Binary Contraction Pipeline
This document describes the current binary step used inside an N-ary einsum contraction tree. It is implemented through tenferro-einsum planning and the TensorBackend::dot_general execution surface in tenferro-tensor.
See einsum.md for the N-ary API and tensor-prims.md for the current tensor backend protocol.
Step Inputs
Each pairwise step receives:
- left operand labels,
- right operand labels,
- output labels for this intermediate or final result,
- label sizes from the tree’s size dictionary.
Repeated labels are normalized before ordinary pairwise contraction. Strict binary lowering only accepts non-repeated labels; repeated-label cases fall back to the general path.
Label Classification
For a binary contraction, labels are classified into:
| Class | Meaning |
|---|---|
| left free | appears only in the left operand and survives |
| right free | appears only in the right operand and survives |
| batch | appears in both operands and survives |
| contraction | appears in both operands and does not survive |
| pre-reduced | appears in one operand and does not survive |
Pre-reduced labels are reduced before the dot_general step.
Column-Major Layout
tenferro uses column-major storage. The canonical DotGeneral output order is:
lhs_free..., rhs_free..., batch...
The strict binary lowering tracks GEMM-like metadata with compute dimensions on the left and batch dimensions on the right:
lhs matrix dims: lhs_free..., contract...
rhs matrix dims: contract..., rhs_free...
output dims: lhs_free..., rhs_free..., batch...
Batch-last placement means each batch slice occupies a contiguous block in column-major layout, which is the convention used by the CPU GEMM path.
Strict Binary Lowering
crates/tenferro-einsum/src/planning/strict_binary.rs detects dense binary contractions that can be represented as one canonical DotGeneral plus a final output transpose if needed.
The strict plan records:
- left and right free labels,
- contraction labels,
- batch labels,
- operand permutations,
m,k, andn,- canonical output dimensions,
- final output permutation.
It returns None for patterns it should not own, including repeated labels. That is not an error; the general path handles those semantics.
General Path
The eager executor and graph builder use the general path when strict binary lowering does not apply:
- Extract diagonals for repeated input labels.
- Reduce labels that no longer survive.
- Broadcast and multiply for pure outer/Hadamard-like cases.
- Use
dot_generalfor ordinary contractions. - Embed repeated output labels with
embed_diagonal. - Transpose to the requested output label order.

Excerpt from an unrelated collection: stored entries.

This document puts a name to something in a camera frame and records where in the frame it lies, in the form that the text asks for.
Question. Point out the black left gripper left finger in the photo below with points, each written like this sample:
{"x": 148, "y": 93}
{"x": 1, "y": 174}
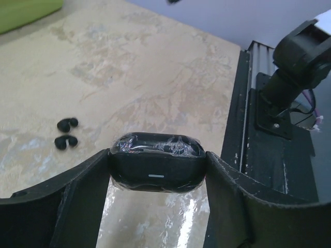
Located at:
{"x": 63, "y": 211}

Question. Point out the black earbud charging case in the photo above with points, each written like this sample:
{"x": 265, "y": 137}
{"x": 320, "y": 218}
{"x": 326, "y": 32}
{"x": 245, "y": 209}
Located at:
{"x": 157, "y": 162}

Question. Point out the green plastic basket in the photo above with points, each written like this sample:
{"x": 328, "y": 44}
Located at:
{"x": 15, "y": 14}

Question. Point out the black earbud right one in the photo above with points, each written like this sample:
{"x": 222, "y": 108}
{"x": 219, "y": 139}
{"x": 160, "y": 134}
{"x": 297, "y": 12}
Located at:
{"x": 64, "y": 125}

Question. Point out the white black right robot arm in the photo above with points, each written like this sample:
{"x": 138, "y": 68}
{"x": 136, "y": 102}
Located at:
{"x": 302, "y": 59}

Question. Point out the black earbud left one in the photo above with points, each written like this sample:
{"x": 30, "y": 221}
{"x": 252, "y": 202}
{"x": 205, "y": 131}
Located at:
{"x": 61, "y": 142}

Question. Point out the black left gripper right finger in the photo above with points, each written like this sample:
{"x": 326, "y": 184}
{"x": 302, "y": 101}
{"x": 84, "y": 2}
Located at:
{"x": 246, "y": 213}

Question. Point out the black earbud one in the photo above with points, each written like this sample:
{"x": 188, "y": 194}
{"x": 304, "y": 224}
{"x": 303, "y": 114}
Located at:
{"x": 61, "y": 142}
{"x": 64, "y": 125}

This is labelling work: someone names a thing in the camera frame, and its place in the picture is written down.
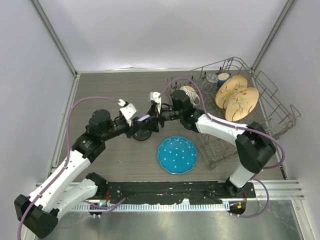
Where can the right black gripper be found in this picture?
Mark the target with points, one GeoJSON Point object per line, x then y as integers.
{"type": "Point", "coordinates": [155, 116]}

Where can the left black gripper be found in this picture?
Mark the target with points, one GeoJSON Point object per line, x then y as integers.
{"type": "Point", "coordinates": [130, 129]}

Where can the smartphone with lilac case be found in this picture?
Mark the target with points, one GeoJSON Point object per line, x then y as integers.
{"type": "Point", "coordinates": [144, 119]}

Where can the black phone stand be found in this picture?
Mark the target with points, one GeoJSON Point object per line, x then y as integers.
{"type": "Point", "coordinates": [141, 131]}

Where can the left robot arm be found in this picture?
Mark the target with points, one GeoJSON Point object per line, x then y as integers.
{"type": "Point", "coordinates": [42, 209]}

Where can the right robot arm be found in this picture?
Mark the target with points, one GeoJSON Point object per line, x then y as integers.
{"type": "Point", "coordinates": [254, 147]}

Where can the blue polka dot plate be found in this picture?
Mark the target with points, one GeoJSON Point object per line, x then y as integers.
{"type": "Point", "coordinates": [177, 155]}

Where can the striped white mug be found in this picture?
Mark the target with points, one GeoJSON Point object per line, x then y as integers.
{"type": "Point", "coordinates": [192, 94]}

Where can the clear drinking glass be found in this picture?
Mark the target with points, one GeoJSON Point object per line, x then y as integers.
{"type": "Point", "coordinates": [209, 83]}

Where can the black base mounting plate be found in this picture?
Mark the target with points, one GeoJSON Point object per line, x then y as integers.
{"type": "Point", "coordinates": [172, 192]}

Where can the blue ceramic cup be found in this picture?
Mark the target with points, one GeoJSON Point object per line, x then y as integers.
{"type": "Point", "coordinates": [222, 78]}

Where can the rear tan decorated plate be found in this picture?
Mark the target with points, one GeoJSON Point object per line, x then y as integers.
{"type": "Point", "coordinates": [230, 88]}

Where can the tan decorated plate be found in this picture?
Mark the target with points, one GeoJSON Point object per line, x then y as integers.
{"type": "Point", "coordinates": [241, 104]}
{"type": "Point", "coordinates": [230, 88]}

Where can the front tan decorated plate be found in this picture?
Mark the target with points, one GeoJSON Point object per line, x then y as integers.
{"type": "Point", "coordinates": [241, 104]}

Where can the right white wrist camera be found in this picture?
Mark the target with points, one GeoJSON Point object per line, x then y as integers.
{"type": "Point", "coordinates": [156, 98]}

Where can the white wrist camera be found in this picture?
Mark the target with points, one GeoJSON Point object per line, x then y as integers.
{"type": "Point", "coordinates": [128, 110]}
{"type": "Point", "coordinates": [156, 98]}

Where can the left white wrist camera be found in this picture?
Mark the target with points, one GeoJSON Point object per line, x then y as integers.
{"type": "Point", "coordinates": [128, 110]}

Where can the grey wire dish rack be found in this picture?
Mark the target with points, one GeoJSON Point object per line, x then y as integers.
{"type": "Point", "coordinates": [274, 117]}

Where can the white slotted cable duct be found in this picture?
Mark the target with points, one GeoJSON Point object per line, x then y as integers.
{"type": "Point", "coordinates": [185, 206]}

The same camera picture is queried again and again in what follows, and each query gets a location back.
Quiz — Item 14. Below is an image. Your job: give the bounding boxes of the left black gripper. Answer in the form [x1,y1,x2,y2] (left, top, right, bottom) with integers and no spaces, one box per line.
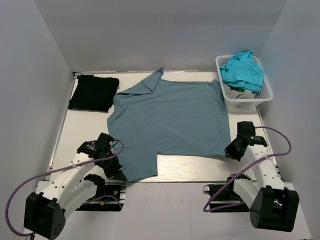
[97,153,128,182]

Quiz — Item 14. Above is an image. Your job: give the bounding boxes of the grey-blue t-shirt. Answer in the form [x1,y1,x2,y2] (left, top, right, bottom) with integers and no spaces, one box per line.
[107,69,231,182]

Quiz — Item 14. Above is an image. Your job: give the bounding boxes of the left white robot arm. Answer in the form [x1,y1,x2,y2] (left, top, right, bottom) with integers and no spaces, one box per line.
[23,133,127,240]

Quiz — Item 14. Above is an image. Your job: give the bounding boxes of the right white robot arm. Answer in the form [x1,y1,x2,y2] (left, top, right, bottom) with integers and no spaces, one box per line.
[224,121,300,232]

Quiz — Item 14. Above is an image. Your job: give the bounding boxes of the grey t-shirt in basket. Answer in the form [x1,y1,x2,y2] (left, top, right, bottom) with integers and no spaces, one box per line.
[223,83,255,99]

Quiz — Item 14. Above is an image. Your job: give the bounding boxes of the white plastic laundry basket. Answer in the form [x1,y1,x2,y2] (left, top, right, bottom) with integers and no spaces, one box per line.
[215,55,273,108]

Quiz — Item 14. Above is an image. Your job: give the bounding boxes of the green item in basket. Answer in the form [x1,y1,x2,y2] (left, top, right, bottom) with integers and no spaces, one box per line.
[230,86,245,92]

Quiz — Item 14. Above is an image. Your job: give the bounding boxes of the turquoise t-shirt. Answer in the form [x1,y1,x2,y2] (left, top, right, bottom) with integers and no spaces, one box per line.
[219,50,264,93]

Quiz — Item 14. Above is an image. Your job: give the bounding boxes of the folded black t-shirt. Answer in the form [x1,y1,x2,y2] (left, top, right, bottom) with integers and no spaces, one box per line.
[68,74,120,113]

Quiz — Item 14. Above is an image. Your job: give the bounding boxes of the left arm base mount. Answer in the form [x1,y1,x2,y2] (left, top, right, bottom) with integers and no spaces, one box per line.
[76,183,126,212]

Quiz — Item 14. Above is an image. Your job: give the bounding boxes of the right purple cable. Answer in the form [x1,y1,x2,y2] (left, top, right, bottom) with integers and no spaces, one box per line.
[202,126,293,213]

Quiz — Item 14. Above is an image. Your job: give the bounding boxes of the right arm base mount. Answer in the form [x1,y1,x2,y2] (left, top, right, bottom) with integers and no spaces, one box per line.
[202,174,258,213]

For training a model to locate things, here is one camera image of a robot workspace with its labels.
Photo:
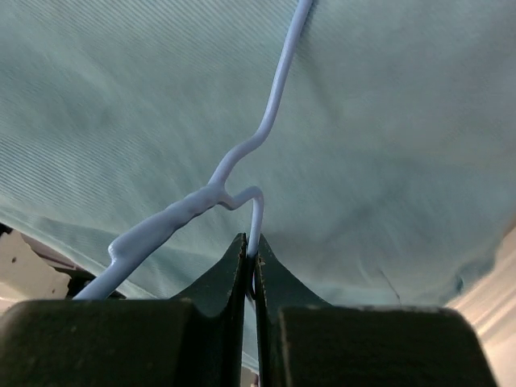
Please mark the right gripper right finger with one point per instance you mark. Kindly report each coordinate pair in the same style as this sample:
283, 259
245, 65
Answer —
305, 341

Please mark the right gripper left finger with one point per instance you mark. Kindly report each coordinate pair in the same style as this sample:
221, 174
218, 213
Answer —
191, 339

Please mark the light blue trousers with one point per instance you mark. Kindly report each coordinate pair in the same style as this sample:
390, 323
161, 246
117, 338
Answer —
389, 174

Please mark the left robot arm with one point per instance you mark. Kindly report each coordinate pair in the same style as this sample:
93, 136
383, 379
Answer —
25, 275

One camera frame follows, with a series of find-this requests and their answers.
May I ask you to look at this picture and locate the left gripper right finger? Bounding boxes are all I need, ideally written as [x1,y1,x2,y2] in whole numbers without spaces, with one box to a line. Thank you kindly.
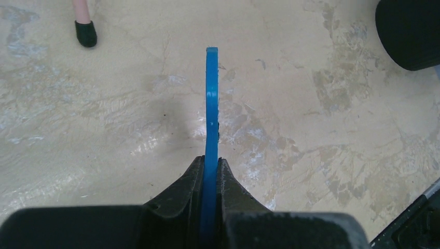
[216,159,370,248]

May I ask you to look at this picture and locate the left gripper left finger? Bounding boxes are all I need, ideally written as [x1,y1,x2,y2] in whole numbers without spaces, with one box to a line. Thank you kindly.
[1,156,204,248]

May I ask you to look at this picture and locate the blue hand brush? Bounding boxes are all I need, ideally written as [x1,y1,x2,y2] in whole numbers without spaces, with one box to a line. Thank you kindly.
[199,47,219,248]

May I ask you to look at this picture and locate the pink tripod stand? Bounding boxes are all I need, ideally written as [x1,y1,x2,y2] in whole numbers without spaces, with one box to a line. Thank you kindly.
[72,0,98,48]

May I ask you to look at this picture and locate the black trash bin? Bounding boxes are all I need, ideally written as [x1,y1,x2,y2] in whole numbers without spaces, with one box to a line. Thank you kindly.
[375,0,439,71]

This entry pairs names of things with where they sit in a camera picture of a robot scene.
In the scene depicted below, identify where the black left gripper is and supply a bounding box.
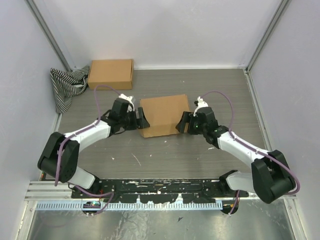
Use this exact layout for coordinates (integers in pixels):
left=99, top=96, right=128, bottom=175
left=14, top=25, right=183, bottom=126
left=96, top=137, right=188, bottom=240
left=120, top=107, right=150, bottom=131

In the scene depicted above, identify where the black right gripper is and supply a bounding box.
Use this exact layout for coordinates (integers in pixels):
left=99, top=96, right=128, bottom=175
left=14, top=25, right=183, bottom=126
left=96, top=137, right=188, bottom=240
left=176, top=111, right=207, bottom=135

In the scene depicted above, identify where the brown cardboard box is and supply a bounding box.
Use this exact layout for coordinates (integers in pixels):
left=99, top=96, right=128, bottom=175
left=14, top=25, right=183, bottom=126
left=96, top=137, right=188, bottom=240
left=87, top=59, right=134, bottom=90
left=140, top=94, right=190, bottom=138

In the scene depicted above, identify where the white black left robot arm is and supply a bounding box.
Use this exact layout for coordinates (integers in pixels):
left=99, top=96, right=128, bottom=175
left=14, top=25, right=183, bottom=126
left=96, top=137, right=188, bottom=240
left=37, top=95, right=150, bottom=199

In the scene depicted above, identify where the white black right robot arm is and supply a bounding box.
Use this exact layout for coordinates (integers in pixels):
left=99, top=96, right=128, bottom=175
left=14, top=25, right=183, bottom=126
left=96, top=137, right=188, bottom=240
left=175, top=107, right=298, bottom=204

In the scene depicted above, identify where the closed brown cardboard box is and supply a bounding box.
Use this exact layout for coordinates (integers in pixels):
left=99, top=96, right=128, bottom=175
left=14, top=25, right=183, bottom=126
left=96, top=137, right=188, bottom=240
left=87, top=59, right=134, bottom=90

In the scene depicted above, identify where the striped black white cloth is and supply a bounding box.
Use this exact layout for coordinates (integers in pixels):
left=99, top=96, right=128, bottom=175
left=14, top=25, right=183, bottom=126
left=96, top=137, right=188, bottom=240
left=49, top=65, right=90, bottom=114

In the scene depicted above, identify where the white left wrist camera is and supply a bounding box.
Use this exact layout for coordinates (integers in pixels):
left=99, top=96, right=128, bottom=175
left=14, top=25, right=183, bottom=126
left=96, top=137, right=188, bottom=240
left=118, top=93, right=136, bottom=113

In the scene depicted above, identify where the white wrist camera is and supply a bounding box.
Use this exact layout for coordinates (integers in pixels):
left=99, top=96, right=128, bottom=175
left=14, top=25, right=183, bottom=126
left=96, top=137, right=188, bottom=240
left=193, top=96, right=209, bottom=117
left=118, top=93, right=136, bottom=113

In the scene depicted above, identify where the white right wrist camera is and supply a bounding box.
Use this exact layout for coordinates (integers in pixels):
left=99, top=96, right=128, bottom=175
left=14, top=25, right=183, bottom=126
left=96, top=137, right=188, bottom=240
left=193, top=96, right=209, bottom=117

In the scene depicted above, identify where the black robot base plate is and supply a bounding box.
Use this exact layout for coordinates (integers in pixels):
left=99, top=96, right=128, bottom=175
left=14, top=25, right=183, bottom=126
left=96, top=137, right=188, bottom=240
left=87, top=178, right=237, bottom=204

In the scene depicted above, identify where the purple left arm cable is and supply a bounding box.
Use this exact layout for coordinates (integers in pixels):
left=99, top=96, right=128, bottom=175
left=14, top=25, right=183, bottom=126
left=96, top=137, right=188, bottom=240
left=53, top=84, right=126, bottom=217

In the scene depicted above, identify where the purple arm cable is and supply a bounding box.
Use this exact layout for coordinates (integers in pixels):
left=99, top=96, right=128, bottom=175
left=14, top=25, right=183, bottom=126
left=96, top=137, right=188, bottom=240
left=199, top=90, right=301, bottom=216
left=53, top=84, right=126, bottom=217

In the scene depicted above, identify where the slotted aluminium cable duct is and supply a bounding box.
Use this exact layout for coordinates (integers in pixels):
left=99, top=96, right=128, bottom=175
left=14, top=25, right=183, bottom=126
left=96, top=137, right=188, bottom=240
left=35, top=200, right=223, bottom=211

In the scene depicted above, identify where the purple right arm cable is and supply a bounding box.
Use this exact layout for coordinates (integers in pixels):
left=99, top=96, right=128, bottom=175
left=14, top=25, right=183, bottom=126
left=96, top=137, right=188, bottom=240
left=199, top=90, right=301, bottom=216

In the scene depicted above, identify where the aluminium front frame rail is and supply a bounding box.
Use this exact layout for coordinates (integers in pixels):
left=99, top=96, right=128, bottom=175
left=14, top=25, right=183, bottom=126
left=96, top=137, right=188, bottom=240
left=24, top=178, right=297, bottom=201

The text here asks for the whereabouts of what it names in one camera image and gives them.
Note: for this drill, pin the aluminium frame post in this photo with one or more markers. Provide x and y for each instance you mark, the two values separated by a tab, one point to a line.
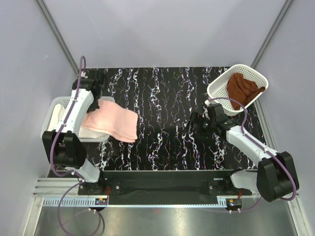
272	31
57	34

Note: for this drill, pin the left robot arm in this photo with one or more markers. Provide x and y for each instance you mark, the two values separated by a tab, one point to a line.
65	151

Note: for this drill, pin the small circuit board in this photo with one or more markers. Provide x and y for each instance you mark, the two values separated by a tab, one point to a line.
235	202
101	201

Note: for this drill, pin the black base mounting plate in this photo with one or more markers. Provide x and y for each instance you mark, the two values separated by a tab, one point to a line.
211	182

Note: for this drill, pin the brown towel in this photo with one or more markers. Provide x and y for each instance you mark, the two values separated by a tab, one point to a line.
242	90

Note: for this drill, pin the right small circuit board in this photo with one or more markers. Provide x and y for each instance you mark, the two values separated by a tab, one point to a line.
235	202

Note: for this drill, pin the white slotted cable duct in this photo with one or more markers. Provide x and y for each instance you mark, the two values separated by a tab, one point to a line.
69	202

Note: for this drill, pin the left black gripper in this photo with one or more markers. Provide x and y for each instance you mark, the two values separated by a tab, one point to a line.
93	107

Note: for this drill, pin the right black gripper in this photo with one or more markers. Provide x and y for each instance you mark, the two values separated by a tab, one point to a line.
197	118

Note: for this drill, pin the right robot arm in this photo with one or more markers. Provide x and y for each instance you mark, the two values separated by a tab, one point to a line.
276	176

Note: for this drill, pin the white towel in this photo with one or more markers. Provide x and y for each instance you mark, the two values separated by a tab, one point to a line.
75	118

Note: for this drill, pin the right aluminium frame post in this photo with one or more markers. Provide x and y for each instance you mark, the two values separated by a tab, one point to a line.
272	31

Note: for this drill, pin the left white plastic basket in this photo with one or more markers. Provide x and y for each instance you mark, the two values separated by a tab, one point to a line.
55	113

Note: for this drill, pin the pink towel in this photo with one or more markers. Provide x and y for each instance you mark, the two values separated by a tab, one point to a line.
110	119

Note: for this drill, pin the left small circuit board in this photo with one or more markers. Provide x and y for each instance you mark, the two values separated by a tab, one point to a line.
101	201

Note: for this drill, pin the left aluminium frame post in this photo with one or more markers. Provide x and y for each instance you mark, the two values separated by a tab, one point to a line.
57	34

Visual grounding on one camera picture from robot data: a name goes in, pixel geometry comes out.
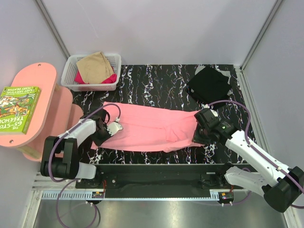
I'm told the white plastic basket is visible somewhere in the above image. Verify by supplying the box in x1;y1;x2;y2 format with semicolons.
61;52;122;92

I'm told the green book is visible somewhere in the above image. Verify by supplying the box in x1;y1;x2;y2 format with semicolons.
0;86;41;135

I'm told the purple cable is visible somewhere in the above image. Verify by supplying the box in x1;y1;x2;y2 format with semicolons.
197;99;304;209
47;103;122;227

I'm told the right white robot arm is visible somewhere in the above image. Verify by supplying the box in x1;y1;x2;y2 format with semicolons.
193;108;304;213

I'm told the pink tiered shelf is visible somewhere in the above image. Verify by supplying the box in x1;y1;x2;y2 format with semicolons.
0;63;83;162

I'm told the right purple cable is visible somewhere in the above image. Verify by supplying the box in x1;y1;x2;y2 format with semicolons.
197;99;304;209

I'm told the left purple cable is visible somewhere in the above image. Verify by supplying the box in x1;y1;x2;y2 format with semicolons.
47;103;122;227

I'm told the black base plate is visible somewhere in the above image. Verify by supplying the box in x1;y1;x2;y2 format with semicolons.
76;164;243;200

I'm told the light pink t shirt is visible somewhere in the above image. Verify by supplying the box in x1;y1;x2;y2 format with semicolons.
101;102;200;152

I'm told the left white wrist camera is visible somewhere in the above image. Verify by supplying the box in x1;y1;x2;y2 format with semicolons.
106;117;123;137

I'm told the magenta t shirt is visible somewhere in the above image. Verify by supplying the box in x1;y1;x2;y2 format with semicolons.
74;71;117;84

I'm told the folded black t shirt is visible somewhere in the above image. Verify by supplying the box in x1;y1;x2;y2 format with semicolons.
186;66;232;104

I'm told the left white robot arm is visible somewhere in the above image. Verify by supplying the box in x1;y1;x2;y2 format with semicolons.
40;109;111;188

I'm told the beige t shirt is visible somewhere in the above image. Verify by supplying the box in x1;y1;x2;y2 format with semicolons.
76;52;115;85

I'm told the black marbled table mat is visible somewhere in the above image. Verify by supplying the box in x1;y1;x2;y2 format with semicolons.
73;65;248;164

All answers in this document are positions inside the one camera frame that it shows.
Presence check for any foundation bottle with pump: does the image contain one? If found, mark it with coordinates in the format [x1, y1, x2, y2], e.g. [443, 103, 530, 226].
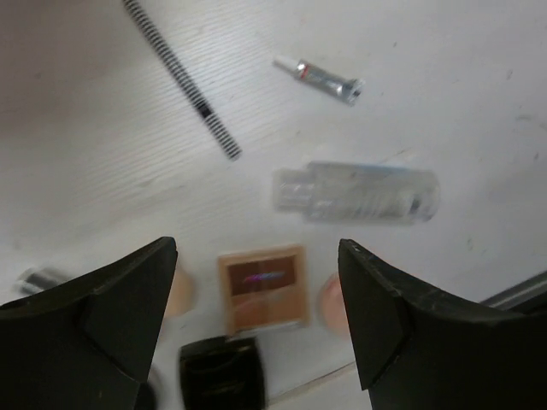
[15, 268, 70, 296]

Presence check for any striped thin pencil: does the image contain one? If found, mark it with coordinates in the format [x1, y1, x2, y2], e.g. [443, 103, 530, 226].
[122, 0, 243, 161]

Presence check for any beige makeup sponge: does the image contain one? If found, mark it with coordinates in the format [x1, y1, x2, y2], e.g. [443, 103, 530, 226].
[164, 265, 196, 319]

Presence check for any pink eyeshadow palette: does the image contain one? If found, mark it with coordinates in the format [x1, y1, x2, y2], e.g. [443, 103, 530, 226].
[217, 244, 309, 336]

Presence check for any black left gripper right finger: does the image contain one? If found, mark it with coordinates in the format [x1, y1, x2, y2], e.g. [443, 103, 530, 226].
[338, 239, 546, 409]

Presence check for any square black gold compact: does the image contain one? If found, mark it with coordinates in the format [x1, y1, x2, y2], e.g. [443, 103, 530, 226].
[179, 337, 267, 410]

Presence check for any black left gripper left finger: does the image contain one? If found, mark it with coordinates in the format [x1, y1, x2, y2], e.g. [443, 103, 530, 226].
[1, 237, 178, 409]

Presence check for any silver tube with red print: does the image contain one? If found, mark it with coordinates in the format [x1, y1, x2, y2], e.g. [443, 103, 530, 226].
[273, 56, 365, 106]

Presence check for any round pink powder puff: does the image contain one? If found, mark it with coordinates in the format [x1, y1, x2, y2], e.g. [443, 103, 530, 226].
[318, 273, 350, 338]

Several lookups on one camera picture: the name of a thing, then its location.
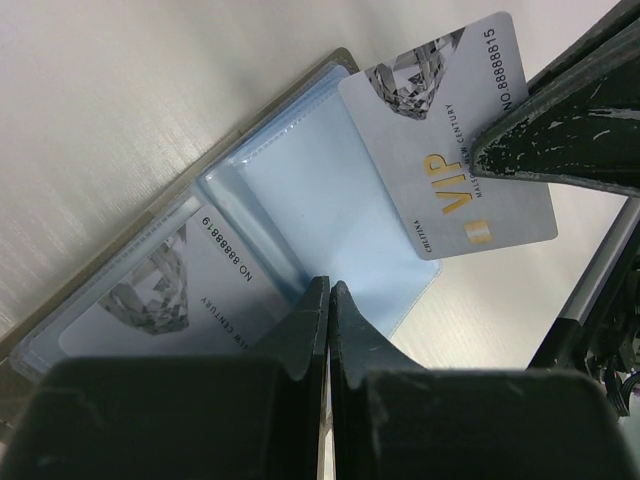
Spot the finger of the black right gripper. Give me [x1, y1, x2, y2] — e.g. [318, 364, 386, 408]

This path favors correctness and broad semantics. Backend-specific performance comes from the lower TensorBackend implementation of dot_general, reduction, transpose, and diagonal operations.
CPU Execution
CPU execution is handled by CpuBackend:
- elementwise/reduction/structural work uses strided-kernel and dedicated CPU implementations,
dot_generaluses the selected CPU GEMM backend (cpu-faerorcpu-blas),- faer-backed work runs inside the
CpuContextRayon pool throughCpuExecSession, withPar::Seqfor one-thread contexts andPar::rayon(0)for multi-thread contexts.
CubeCL/CUDA Execution
When a compiled program is evaluated with CudaBackend, the same graph-level ops run on GPU if supported:
dot_generalcan route through CubeCL/CUDA and cuTENSOR/cuBLAS-backed paths,- structural and reduction steps use CubeCL kernels where implemented,
- unsupported dtypes or operations return
BackendFailure.
There is no current separate direct CudaBackend contraction pipeline. Future GPU contraction improvements should extend CudaBackend and preserve the explicit placement policy described in gpu-backend-design.md.
Planner Safety
Contraction planning must not rely on debug-only assertions for semantic validity. Missing label sizes, invalid explicit paths, duplicate live operands, and rank/shape mismatches are normal Result errors so debug and release builds behave the same.